Suddenly a thought went through my brain which (had it not been mine) I would have considered a stroke of genius. But less of that. Suffice it to say there was something in my face and attitude that, when I straightened myself in the chair, crossed my legs and coughed, made them all gaze at me, even little Helena.
‘Our acquaintance,’ said I, ‘is too brief for me to venture …’
‘Never mind,’ Mr Wirski interrupted, ‘good deeds can be accepted even from strangers …’
‘Our acquaintance,’ I repeated, silencing him with a look, ‘is really very short. Allow me, however, to suggest that Mr Wokulski might use his influence to find your husband …’
‘Ah!’ the older lady groaned, in a way I could not but regard as manifesting joy.
‘Mother! …’ Mrs Stawska interrupted.
‘Helena,’ said her grandmother firmly, ‘go and play with your doll and make her the dress. I have picked up the stitch for you, now run along …’
The little girl was somewhat startled, perhaps even intrigued, but she kissed her grandma and her mother’s hands and went out with her knitting.
‘Pray, sir,’ the old lady continued, ‘if we are to speak frankly, then I am not so much concerned …That is, I do not believe Ludwik is still alive. Anyone who doesn’t write for two years …’
‘Mother, that’s enough …’
‘Not at all,’ her mother interrupted, ‘if you still don’t feel your position, then I do. It is impossible to go on li
ving with this eternal hope —or threat …’
‘Mother dear, I alone have the right, when my happiness and duty …’
‘Don’t mention happiness to me!’ her mother exclaimed, ‘it ended on the day when your husband fled from the police, who found out some sinister relations with that money-lender. I know he was innocent, I was ready to swear it. But neither you nor I understand why he used to go to her …’
‘Mother, these gentlemen are strangers,’ Mrs Stawska cried in desperation.
‘Me a stranger?’ the agent asked reproachfully, but he rose from his chair and bowed.
‘You’re not a stranger, nor is that gentleman,’ the old lady went on, indicating me, ‘surely he is an honest man …’
It was my turn to bow.
‘So I tell you, sir,’ the old lady continued with a sharp look at me, ‘we are living in continual uncertainty about my son-in-law, and this uncertainty is ruining our peace of mind. But I confess I fear his return more than anything.’
Mrs Stawska covered her face with a handkerchief and ran to her room.
‘Weep, then—weep!’ said the old lady, crossly, shaking a finger after her. ‘Such tears, though painful, are at least better than the tears you weep every day …Sir,’ she turned to me, ‘I accept everything God sends, but I feel that if this man came back, he would finish off my child’s happiness. I vow,’ she added more quietly, ‘that she no longer loves him, though she herself doesn’t realise it. Yet I am certain …she would go to him, if he called …’
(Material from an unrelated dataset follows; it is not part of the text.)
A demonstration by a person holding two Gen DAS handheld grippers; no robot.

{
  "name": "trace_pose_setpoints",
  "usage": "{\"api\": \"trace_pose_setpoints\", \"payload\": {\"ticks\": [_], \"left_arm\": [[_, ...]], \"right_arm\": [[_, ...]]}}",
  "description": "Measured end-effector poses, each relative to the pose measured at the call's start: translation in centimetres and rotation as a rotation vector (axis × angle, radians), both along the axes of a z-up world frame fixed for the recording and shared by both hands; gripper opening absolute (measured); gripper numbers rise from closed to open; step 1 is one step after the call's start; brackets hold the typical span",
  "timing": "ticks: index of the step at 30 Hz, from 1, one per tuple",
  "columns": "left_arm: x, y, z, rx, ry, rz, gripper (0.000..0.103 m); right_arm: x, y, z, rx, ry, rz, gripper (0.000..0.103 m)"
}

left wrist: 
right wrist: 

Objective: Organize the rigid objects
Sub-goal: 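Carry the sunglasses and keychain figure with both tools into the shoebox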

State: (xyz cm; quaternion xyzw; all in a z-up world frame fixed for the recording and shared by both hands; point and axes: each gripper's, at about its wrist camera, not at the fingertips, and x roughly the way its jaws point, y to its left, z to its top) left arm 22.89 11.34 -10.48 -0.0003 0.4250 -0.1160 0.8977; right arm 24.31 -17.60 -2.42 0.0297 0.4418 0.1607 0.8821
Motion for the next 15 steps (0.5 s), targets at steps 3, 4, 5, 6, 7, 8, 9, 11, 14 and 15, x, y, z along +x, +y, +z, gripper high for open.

Stifled sobbing interrupted her words. Wirski and I looked at one another and said goodbye to the elderly lady.
‘Madam,’ I said, leaving, ‘before the year is out, I will bring news of your son-in-law. And perhaps,’ I murmured, with an involuntary smile, ‘matters will work out so that…we shall all be pleased …All of us, even some who are not present …’
The old lady looked at me inquiringly, but I said nothing. I bade goodbye to her once more, and went out with the agent, not inquiring about Mrs Stawska.
‘Drop in and see us any evening you like,’ the elderly lady called when we were already in the kitchen. Of course I will! But will my trick with Staś work out? Heaven knows. Calculations do not work when the heart is at stake. But I will at least try to unfasten that woman’s hands, and that will be something.